When the South African soprano Golda Schultz walked out in front of the BBC Symphony Orchestra on 12 September 2020, she looked both spectacular and completely at ease as she prepared to sing a new arrangement of the Last Night of the Proms staple, Jerusalem. Four minutes and three seconds later, her performance had sparked a storm.
The Metro headlined with a quote from Twitter, calling the event “a mangled abomination”, while the i reported that the “bluesy” remake annoyed traditionalists, who were then described as “aghast” by the Daily Mail. But even the strongest tabloid headlines were muted compared to the outpourings of disgust on social media, which attacked the performance as “an assault on the eardrums” and a “massacre” in which Schultz had “butchered” both the original music and British culture.
That Last Night was always going to be difficult.
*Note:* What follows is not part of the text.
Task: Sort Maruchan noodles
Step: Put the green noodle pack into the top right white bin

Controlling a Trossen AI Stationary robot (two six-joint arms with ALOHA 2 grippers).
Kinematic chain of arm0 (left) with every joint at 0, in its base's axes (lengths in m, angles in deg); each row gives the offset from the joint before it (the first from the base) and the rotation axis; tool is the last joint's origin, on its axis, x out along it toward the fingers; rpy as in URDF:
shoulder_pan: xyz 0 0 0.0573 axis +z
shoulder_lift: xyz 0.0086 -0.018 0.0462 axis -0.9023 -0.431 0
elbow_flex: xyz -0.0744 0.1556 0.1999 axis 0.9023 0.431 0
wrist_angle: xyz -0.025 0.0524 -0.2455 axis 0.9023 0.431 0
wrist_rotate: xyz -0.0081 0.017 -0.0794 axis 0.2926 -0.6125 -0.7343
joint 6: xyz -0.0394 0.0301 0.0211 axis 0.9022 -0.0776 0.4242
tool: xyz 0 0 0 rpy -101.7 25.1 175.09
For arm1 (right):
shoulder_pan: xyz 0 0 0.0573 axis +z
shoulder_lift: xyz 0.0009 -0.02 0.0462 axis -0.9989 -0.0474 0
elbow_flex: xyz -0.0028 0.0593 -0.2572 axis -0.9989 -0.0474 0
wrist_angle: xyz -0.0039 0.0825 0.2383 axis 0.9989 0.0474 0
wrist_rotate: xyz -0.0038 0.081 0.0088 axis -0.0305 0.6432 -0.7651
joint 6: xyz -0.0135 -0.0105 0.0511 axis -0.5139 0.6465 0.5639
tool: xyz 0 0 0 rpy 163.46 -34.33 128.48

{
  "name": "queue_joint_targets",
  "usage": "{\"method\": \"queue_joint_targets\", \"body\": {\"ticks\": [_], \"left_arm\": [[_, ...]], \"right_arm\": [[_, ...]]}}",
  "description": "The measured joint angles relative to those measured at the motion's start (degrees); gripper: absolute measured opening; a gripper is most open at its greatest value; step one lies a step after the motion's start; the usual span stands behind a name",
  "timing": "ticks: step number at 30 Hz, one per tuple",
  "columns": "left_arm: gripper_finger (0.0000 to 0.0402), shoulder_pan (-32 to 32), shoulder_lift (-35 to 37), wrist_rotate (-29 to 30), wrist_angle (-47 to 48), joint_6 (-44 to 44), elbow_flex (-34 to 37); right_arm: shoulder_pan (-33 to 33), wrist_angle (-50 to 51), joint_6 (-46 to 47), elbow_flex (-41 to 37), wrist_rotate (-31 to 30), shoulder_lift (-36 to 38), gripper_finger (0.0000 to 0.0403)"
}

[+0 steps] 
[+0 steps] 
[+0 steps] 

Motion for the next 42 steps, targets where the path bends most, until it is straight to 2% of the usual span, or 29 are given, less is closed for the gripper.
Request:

The Albert Hall was empty of crowds due to social distancing, while the BBC had spent the summer caught in a culture war because of suggestions it was about to ban Rule, Britannia! due to its associations with slavery. Criticism of this 1740 song, declaring that Britannia would rule the waves, was pointed because of the Black Lives Matter protests. Against such a backdrop, Jerusalem: Our Clouded Hills – a new version arranged by Belize-born British composer Errollyn Wallen – was never going to receive a calm hearing. Especially as Wallen said she wanted to challenge tradition.
“The rhythms are different,” the composer said of her version, which was not as obviously patriotic as the original, written by Hubert Parry in 1916. “There are stops and starts and bright colours. There’s dissonance too and I refer to the blues.” Wallen saw it as a tribute to the Windrush generation of migrants to Britain, and the first half broke radically with Parry’s harmonies when Schultz sang the famous lines asking whether Jerusalem was “builded here, / Among those dark satanic mills”.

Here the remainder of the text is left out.